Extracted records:
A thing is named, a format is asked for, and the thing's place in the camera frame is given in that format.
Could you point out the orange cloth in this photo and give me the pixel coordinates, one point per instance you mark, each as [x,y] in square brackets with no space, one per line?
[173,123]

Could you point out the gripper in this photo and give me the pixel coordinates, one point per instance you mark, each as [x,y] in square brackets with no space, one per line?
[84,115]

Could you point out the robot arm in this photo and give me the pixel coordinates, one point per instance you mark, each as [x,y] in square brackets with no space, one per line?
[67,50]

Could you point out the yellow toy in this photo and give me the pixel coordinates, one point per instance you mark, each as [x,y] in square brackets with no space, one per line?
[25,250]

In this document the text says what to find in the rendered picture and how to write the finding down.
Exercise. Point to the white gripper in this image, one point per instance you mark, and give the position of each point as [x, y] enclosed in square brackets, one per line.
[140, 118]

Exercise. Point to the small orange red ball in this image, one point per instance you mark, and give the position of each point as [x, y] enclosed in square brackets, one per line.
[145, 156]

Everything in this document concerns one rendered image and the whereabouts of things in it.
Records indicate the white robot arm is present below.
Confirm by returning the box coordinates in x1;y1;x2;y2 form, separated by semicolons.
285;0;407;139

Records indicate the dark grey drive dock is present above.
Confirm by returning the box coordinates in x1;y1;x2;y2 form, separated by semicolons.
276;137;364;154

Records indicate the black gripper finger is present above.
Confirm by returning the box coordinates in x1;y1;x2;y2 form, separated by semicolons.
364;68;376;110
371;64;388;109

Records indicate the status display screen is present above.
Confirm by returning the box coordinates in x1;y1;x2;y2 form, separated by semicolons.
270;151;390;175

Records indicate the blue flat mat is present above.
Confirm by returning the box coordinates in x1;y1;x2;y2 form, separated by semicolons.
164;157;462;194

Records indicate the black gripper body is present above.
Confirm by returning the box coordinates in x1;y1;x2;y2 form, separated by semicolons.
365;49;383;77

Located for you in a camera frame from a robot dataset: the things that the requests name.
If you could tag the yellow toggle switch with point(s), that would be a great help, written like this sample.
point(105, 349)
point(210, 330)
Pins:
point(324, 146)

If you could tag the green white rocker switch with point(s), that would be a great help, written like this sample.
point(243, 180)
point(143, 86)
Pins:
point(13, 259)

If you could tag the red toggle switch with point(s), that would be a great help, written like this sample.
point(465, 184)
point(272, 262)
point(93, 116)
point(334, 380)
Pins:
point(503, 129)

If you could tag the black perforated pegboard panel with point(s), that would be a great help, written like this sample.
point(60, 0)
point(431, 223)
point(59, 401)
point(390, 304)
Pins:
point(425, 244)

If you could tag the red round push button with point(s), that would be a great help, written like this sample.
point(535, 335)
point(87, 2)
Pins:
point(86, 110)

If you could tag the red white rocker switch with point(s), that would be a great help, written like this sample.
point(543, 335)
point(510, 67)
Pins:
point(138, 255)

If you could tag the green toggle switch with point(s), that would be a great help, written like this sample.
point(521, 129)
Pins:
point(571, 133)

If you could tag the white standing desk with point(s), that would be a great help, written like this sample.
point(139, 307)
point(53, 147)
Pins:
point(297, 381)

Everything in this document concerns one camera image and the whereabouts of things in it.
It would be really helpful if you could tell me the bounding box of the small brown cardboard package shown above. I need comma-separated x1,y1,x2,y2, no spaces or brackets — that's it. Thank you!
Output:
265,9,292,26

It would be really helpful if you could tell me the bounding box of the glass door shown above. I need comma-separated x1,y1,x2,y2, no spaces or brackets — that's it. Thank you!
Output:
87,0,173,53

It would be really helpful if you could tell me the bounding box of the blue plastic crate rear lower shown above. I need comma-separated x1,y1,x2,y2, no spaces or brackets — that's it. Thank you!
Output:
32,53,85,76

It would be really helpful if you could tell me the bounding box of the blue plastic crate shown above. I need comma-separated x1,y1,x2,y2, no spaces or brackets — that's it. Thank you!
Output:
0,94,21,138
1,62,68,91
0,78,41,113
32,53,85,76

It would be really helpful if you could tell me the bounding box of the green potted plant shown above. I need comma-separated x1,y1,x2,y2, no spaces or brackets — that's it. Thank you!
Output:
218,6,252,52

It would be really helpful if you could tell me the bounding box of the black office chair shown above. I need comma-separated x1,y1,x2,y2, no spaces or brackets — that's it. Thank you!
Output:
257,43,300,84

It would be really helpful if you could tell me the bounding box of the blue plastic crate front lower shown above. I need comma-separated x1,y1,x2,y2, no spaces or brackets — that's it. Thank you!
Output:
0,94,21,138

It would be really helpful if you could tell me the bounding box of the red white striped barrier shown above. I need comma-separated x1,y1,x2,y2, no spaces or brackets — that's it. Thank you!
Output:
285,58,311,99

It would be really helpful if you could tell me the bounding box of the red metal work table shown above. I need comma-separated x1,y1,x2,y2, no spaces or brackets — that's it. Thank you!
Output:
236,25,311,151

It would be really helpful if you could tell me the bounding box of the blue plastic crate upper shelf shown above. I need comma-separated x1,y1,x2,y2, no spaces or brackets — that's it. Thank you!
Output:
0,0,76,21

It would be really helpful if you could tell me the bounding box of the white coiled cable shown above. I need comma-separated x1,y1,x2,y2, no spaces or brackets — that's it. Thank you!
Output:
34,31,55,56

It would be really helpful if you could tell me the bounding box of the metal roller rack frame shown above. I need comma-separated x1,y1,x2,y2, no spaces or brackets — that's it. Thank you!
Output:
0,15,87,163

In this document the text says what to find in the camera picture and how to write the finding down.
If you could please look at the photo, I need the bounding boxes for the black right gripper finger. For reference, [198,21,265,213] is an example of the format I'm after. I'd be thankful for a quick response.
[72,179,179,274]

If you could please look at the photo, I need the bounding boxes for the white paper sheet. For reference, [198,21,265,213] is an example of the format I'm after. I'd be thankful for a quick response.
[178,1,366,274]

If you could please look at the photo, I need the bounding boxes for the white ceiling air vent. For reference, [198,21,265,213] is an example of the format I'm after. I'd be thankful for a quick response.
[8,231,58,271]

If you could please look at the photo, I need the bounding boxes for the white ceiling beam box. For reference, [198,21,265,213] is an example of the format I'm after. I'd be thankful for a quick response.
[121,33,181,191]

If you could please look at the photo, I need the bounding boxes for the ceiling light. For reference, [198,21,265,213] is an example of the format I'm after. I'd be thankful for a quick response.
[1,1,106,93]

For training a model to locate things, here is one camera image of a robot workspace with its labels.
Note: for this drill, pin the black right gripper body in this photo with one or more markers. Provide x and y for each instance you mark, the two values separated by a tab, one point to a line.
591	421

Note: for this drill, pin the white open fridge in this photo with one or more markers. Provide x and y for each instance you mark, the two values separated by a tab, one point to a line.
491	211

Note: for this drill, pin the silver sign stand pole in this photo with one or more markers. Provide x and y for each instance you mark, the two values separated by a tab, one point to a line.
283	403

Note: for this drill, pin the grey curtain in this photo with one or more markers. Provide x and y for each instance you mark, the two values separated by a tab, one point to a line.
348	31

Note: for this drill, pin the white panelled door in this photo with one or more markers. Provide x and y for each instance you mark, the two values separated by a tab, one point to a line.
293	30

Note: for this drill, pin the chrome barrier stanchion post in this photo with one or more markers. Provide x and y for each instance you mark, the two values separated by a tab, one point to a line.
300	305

REQUIREMENT: What lines above contain the word "rocker"? Please copy each one.

TASK SOLUTION:
If you could tag the green white rocker switch with point(s), that would be a great help, written like this sample.
If you could tag the red white rocker switch with point(s), that would be a great help, written like this sample.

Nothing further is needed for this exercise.